I want to say I understand where the Supreme Court is coming from, problem is, I don’t. It should be the parents responsibility to keep their kids away from violence and gore. Don’t take it out on the rest of us! Sign the petition linked below, or next time they might be trying to take our movies and books as well…
Game Consumers ask U.S. Supreme Court to Reject California’s Unconstitutional Restrictions on Video Games Depicting Violence
Non-Profit Consumer Advocacy Group Submits Brief
WILTON, CT – September 20, 2010-The Entertainment Consumers Association (ECA), the non-profit membership organization that represents gamers, and a coalition of other consumer groups submitted a friend of the court document (amicus brief) on Friday to the U.S. Supreme Court regarding the violence in video games case, Schwarzenegger v. EMA. Competitive Enterprise Institute (“CEI”), Consumer Action (“CA”), Consumer Federation of America (“CFA”), Public Knowledge (“PK”) and Students for Free Culture (“SFC”) were also co-signatories to the amicus brief. Teams from Hughes Hubbard & Reed LLC and the Brooklyn Law Incubator and Policy (BLIP) Clinic of the Brooklyn Law School worked with ECA on the brief.

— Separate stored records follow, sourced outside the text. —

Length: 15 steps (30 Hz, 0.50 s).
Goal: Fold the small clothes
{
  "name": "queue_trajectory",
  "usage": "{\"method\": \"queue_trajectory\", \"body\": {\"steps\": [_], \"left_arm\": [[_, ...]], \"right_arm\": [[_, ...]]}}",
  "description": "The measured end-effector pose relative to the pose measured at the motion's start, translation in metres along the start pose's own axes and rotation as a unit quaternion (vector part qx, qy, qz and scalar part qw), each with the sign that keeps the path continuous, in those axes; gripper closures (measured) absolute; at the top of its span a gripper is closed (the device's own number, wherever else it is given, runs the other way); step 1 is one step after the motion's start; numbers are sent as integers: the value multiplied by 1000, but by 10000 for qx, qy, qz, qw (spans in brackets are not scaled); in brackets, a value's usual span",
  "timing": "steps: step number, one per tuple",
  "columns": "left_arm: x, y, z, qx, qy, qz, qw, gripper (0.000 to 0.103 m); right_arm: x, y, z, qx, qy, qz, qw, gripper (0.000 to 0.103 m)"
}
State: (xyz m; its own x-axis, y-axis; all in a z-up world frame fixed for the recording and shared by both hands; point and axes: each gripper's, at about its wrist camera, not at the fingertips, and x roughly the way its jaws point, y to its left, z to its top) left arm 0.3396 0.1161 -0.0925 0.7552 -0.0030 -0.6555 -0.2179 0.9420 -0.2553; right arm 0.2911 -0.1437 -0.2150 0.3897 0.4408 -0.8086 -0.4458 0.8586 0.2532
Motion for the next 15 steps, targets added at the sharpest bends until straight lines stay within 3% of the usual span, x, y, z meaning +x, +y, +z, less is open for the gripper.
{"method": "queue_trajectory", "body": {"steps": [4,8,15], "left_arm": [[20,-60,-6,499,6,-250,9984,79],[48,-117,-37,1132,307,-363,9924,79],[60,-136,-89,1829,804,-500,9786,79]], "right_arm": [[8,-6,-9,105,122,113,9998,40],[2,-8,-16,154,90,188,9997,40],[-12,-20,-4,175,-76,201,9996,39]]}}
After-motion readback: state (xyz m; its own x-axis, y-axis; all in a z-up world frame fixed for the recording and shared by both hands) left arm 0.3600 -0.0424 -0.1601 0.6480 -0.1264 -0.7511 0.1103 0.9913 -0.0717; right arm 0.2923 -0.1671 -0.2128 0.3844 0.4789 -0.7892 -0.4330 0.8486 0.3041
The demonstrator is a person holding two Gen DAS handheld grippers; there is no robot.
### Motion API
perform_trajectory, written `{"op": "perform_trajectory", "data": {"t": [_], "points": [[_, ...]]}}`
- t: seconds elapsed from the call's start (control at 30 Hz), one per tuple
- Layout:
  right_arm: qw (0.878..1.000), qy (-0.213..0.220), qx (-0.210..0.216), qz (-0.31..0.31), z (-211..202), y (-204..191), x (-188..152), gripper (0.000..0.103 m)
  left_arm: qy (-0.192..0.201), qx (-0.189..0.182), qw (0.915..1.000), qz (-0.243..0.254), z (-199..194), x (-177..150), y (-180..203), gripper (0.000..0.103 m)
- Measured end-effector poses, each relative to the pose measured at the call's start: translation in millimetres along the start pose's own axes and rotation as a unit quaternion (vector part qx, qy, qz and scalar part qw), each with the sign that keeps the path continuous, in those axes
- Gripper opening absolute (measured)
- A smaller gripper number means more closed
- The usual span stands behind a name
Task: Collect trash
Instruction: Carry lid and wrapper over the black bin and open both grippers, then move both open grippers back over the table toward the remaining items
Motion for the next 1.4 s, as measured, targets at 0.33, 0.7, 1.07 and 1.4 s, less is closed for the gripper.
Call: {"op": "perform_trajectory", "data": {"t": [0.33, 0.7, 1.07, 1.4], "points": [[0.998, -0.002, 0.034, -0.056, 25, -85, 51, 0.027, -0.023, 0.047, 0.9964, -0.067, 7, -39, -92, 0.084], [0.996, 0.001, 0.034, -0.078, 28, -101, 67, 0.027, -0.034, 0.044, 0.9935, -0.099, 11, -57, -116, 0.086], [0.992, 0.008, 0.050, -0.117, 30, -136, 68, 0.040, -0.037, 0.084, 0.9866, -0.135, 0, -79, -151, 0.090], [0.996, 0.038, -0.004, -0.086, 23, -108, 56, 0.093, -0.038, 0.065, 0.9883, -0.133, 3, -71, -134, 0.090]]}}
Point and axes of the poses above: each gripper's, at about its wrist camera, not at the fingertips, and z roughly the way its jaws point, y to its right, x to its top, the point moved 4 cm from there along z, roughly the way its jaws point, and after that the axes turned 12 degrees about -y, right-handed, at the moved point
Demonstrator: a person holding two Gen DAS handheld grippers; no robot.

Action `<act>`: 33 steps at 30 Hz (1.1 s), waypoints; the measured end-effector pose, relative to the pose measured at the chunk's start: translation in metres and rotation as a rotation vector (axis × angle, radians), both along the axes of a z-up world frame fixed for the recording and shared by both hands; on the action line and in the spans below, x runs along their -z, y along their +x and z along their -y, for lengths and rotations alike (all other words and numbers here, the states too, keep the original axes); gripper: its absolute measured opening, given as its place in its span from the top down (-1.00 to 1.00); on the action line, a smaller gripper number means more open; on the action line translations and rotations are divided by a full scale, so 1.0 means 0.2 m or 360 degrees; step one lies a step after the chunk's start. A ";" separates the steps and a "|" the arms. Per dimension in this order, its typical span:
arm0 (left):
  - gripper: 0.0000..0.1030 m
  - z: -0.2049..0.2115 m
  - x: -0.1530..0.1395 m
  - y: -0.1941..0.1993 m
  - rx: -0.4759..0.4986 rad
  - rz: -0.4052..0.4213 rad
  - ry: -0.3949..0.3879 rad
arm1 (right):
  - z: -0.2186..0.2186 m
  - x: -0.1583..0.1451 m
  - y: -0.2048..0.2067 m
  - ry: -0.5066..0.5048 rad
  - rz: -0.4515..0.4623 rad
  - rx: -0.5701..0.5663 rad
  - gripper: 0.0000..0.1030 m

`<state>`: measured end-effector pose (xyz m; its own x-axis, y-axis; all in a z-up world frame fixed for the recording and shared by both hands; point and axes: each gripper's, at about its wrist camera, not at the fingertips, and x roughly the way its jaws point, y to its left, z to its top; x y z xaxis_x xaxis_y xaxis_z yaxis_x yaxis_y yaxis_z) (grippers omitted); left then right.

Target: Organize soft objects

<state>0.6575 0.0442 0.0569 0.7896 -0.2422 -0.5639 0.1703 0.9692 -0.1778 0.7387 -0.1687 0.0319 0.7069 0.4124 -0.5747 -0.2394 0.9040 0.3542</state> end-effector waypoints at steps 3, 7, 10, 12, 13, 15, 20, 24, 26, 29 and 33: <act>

The Court agreed to hear the case and oral arguments are scheduled for November 2, 2010, which also happens to be Election Day. At issue is whether interactive entertainment should deserve First Amendment free speech protection like books, movies and music. The so-called “consumer brief” makes its argument from the consumer perspective.
“It is humbling to see such esteemed consumer and First Amendment organizations sign on as co-signatories,” said Hal Halpin, President of the ECA. “While we remain very confident about the case, we believe our amicus is informative and hope that the points made are impactful.”
“Video games are an expressive medium that should be protected by the First Amendment,” said Jennifer Mercurio, Vice President and General Counsel of the ECA. “There is nothing exceptional about video games’ interactivity that should preclude the Court finding that they are protected artistic expressions.”